### ABOUT THIS TASK
For the material below, return exactly the lines starting at the one holding "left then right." and ending at the one holding "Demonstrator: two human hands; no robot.", counting both as part of the range.

### COLLECTED DATA

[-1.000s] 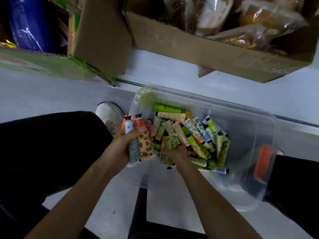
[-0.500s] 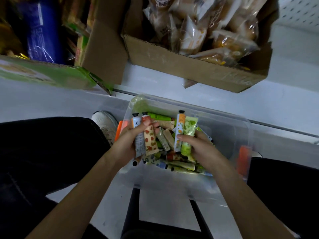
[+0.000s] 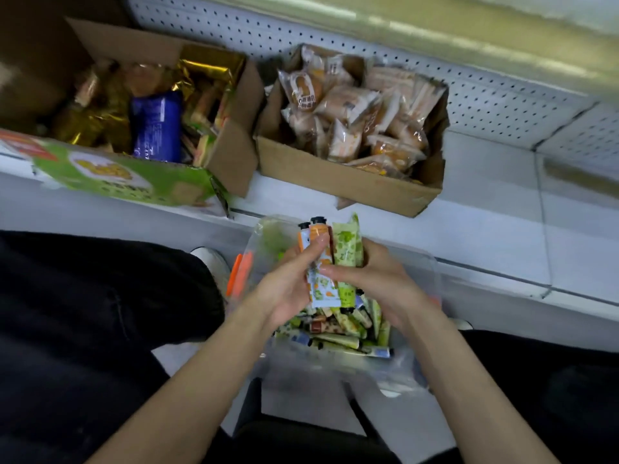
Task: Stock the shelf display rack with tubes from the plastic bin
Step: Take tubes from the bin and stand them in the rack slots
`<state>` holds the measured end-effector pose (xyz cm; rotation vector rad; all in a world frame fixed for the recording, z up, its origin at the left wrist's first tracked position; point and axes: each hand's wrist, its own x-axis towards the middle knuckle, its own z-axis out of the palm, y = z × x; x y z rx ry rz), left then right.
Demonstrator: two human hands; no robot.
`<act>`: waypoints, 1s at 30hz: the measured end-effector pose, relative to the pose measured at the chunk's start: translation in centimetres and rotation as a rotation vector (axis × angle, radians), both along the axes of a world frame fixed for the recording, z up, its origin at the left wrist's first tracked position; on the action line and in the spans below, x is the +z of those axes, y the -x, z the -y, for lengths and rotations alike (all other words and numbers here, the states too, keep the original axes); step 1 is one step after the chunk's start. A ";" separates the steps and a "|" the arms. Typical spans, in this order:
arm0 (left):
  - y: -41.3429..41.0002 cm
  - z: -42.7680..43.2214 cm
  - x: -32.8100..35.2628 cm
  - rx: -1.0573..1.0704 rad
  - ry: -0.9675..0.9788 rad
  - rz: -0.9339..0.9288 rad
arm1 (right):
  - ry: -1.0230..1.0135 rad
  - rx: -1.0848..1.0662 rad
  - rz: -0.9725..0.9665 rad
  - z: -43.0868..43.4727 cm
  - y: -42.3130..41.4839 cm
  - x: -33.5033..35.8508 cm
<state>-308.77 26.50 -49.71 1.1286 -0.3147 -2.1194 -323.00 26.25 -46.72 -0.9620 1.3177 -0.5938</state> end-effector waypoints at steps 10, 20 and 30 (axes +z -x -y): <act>1.1 -3.7 2.2 0.111 -0.074 -0.133 | 0.050 -0.045 0.029 -3.5 0.2 1.9; 0.7 -5.9 2.5 0.034 -0.027 -0.104 | -0.007 -0.166 0.016 -4.2 0.9 2.5; -0.2 -6.3 4.2 -0.065 0.077 0.090 | -0.054 -0.233 -0.044 -4.1 -0.1 3.7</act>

### RESULT OF THE EXERCISE
`<state>` holds the measured end-effector pose (xyz cm; rotation vector rad; all in a world frame fixed for the recording, z up, its origin at the left wrist's first tracked position; point and axes: each hand's wrist, its own x-axis towards the middle knuckle, its own z-axis out of the palm, y = z × x; x y z rx ry rz), left then right.
Demonstrator: two human hands; no robot.

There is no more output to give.